PROBLEM DETAILS: Below are records; the lines starting at the one with "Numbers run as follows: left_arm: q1" and ending at the one with "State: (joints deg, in" must be reproduced exactly, both included. Pictures must not appear.

■ ■ ■ ■

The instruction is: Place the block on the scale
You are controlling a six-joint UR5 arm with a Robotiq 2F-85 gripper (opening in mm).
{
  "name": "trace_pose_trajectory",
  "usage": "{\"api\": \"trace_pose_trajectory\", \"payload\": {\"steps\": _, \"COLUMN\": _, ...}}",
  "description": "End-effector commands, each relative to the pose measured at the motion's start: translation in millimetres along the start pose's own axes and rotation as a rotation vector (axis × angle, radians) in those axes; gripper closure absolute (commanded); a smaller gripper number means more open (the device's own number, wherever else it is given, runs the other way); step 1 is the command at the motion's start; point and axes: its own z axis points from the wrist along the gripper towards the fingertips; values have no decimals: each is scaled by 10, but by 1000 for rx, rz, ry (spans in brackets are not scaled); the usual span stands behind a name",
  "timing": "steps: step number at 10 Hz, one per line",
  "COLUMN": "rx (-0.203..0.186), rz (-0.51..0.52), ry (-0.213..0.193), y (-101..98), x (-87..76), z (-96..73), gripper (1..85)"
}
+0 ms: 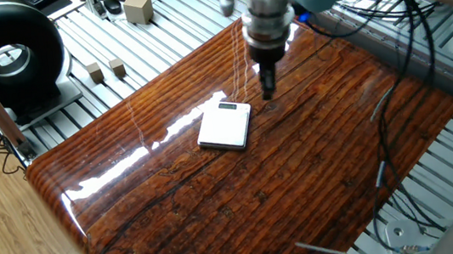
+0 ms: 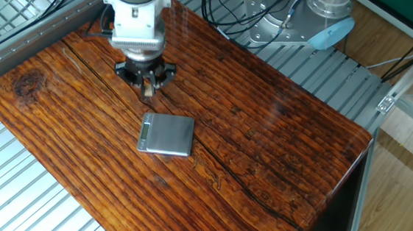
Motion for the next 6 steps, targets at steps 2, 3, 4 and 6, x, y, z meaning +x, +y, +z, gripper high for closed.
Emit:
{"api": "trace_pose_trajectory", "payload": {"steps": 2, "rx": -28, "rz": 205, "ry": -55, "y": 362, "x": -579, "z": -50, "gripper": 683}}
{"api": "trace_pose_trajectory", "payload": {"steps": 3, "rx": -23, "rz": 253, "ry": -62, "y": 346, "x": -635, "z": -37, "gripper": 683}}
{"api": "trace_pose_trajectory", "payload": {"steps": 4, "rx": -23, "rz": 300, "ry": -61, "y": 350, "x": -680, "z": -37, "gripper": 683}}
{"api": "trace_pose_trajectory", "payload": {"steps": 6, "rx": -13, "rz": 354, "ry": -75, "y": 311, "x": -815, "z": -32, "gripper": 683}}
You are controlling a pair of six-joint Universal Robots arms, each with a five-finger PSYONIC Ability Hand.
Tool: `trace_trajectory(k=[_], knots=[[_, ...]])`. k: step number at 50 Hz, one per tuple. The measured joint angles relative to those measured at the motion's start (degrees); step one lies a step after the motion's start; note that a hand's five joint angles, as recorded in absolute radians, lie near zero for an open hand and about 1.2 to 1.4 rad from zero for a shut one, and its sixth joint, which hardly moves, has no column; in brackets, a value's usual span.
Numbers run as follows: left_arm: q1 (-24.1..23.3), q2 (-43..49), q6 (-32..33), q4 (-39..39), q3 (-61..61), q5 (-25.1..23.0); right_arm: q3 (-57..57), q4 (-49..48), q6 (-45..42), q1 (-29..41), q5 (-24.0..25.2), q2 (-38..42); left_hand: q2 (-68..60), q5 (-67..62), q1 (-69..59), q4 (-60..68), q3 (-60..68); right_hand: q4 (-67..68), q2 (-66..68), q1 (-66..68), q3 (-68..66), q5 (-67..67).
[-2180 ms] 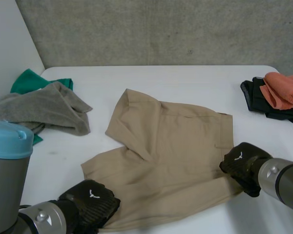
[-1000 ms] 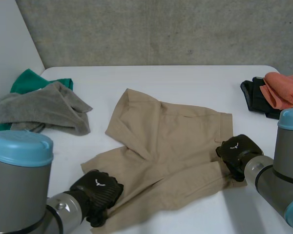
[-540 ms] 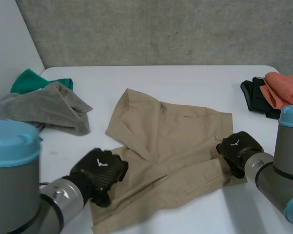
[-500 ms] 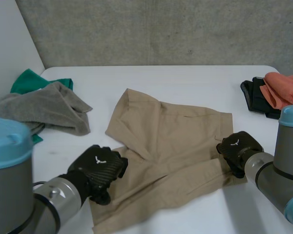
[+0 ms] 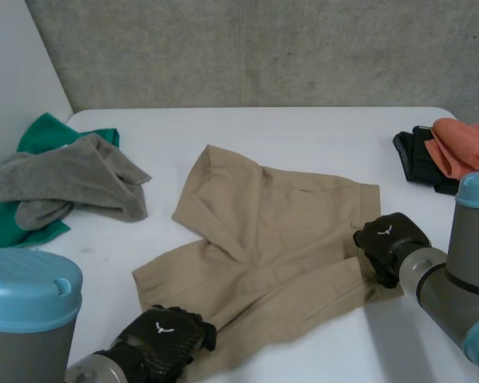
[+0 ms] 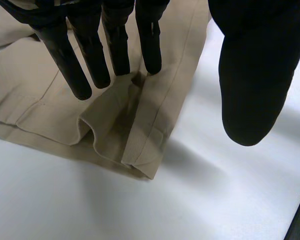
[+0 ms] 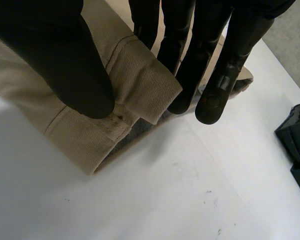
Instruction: Fold the laundry.
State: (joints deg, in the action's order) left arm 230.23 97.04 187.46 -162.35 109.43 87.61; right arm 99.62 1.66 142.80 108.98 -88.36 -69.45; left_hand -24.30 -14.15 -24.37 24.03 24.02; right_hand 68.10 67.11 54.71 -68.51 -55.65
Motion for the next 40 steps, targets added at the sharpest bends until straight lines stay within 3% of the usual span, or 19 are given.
trace_trajectory(k=[13,22,25,27,28,36,40], knots=[[0.2,5.3,0.3,-5.1,-0.7,0.5,0.1,-0.2,-0.1,0.0,0.0,-0.1,-3.0,-3.6,-2.7,3.7,3.5,0.0,0.0,0.0,0.0,0.0],[0.0,8.8,1.4,-9.5,-0.8,5.9,0.1,-0.2,0.0,-0.1,0.0,-0.1,-7.5,-7.6,-7.8,7.7,7.5,0.0,0.0,0.0,0.0,0.0],[-0.1,9.2,3.3,-12.6,-0.4,7.6,0.2,-0.2,0.0,-0.1,0.0,-0.1,-31.7,-33.5,-30.7,33.9,33.6,0.0,0.0,0.0,0.0,0.0],[-0.2,9.2,4.2,-13.8,-0.3,8.1,0.2,-0.3,0.0,-0.1,0.0,-0.1,-31.7,-33.5,-30.7,33.9,33.6,0.0,0.0,0.0,0.0,0.0],[-0.3,9.2,4.7,-14.4,-0.2,8.5,0.3,-0.3,0.0,-0.1,0.0,-0.2,-42.8,-42.6,-40.8,43.8,43.0,0.0,0.0,0.0,0.0,0.0],[-1.4,7.2,7.7,-14.8,-1.1,10.0,0.0,0.4,-0.3,-0.1,0.0,-1.2,-43.9,-42.6,-40.8,44.4,43.7,0.0,0.0,0.0,0.0,0.0],[-1.5,-0.1,10.3,-11.8,-4.2,11.4,-1.9,4.0,-1.7,-0.2,0.1,-6.4,-43.9,-42.6,-40.8,44.4,43.8,0.0,0.0,0.0,0.0,0.0]])
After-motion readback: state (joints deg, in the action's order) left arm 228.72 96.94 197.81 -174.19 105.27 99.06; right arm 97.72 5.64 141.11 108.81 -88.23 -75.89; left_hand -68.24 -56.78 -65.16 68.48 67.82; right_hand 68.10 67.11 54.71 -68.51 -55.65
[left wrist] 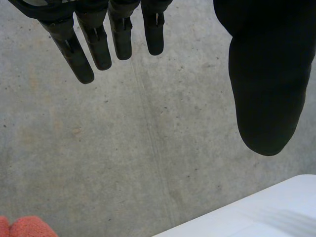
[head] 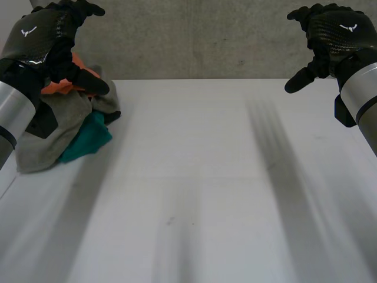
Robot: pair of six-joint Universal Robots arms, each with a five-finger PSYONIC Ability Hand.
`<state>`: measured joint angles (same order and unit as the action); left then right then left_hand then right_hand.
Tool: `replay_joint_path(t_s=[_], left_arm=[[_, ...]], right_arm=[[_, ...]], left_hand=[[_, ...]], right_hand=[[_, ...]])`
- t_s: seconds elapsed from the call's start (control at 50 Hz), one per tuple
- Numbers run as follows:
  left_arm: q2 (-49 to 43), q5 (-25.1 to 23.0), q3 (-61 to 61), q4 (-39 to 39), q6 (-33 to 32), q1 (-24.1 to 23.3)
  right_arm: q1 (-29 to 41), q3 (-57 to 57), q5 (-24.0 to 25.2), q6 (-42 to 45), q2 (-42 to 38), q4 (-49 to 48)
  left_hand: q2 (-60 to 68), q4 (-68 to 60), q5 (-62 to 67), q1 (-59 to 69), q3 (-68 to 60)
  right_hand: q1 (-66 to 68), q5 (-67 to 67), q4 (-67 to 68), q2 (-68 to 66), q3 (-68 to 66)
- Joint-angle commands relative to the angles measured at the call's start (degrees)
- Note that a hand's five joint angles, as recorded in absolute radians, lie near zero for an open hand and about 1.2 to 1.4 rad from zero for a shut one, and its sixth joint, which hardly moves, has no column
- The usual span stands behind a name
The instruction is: Fold the laundry.
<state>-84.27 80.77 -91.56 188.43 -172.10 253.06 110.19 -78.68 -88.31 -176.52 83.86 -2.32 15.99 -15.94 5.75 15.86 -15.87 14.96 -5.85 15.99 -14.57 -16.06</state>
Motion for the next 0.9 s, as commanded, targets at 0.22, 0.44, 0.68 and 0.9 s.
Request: replay_joint_path(t_s=[0.22, 0.44, 0.68, 0.9], left_arm=[[-4.23, 1.84, 4.1, -0.17, -5.16, 1.91], [-26.63, 5.89, 24.21, 0.62, -23.96, 8.5], [-51.42, 5.54, 46.98, 1.5, -38.83, 14.57], [-51.18, 6.59, 51.83, 1.67, -39.1, 11.24]], right_arm=[[0.11, 0.02, 0.07, 0.21, 0.17, 0.03], [0.37, 0.11, 0.15, 1.61, 0.08, 0.39], [0.72, 0.11, 0.24, 3.55, -0.45, 0.39], [0.64, 0.29, 0.24, 5.13, -0.71, 0.12]], left_hand=[[-5.99, 5.94, -5.75, -5.86, 5.87], [-5.99, 5.94, -5.75, -5.86, 5.87], [-4.27, 4.22, -4.03, -4.14, 4.15], [64.01, -64.06, 64.25, 64.14, -64.13]], right_hand=[[-4.96, 5.85, -5.99, 4.57, 6.06], [-4.96, 5.85, -5.99, 4.57, 6.06], [-4.96, 5.85, -5.99, 4.57, 6.06], [-4.96, 5.85, -5.99, 4.57, 6.06]])
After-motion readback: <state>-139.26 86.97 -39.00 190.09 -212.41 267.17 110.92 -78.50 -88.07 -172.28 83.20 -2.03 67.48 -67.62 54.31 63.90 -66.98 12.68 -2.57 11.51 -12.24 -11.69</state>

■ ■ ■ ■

WORKED SOLUTION:
Numbers run as follows: left_arm: q1 (-24.1..23.3), q2 (-43..49), q6 (-32..33), q4 (-39..39), q3 (-61..61), q5 (-25.1..23.0); right_arm: q3 (-57..57), q4 (-49..48), q6 (-45..42), q1 (-29..41), q5 (-24.0..25.2), q2 (-38..42); left_hand: q2 (-68..60), q5 (-67..62), q1 (-69..59), q4 (-60..68), q3 (-60..68); right_hand: q4 (-67..68), q2 (-66..68), q1 (-66..68), q3 (-68..66), q5 (-67..67).
[-2180 ms] 
[-1000 ms] 
[-540 ms] 
[-500 ms] 
[+0 ms] 
[+0 ms] 
[+0 ms] 
Instruction: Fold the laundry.
State: (joints deg, in the action's order) left arm 230.23 97.04 187.46 -162.35 109.43 87.61; right arm 99.62 1.66 142.80 108.98 -88.36 -69.45; left_hand -24.30 -14.15 -24.37 24.03 24.02; right_hand 68.10 67.11 54.71 -68.51 -55.65

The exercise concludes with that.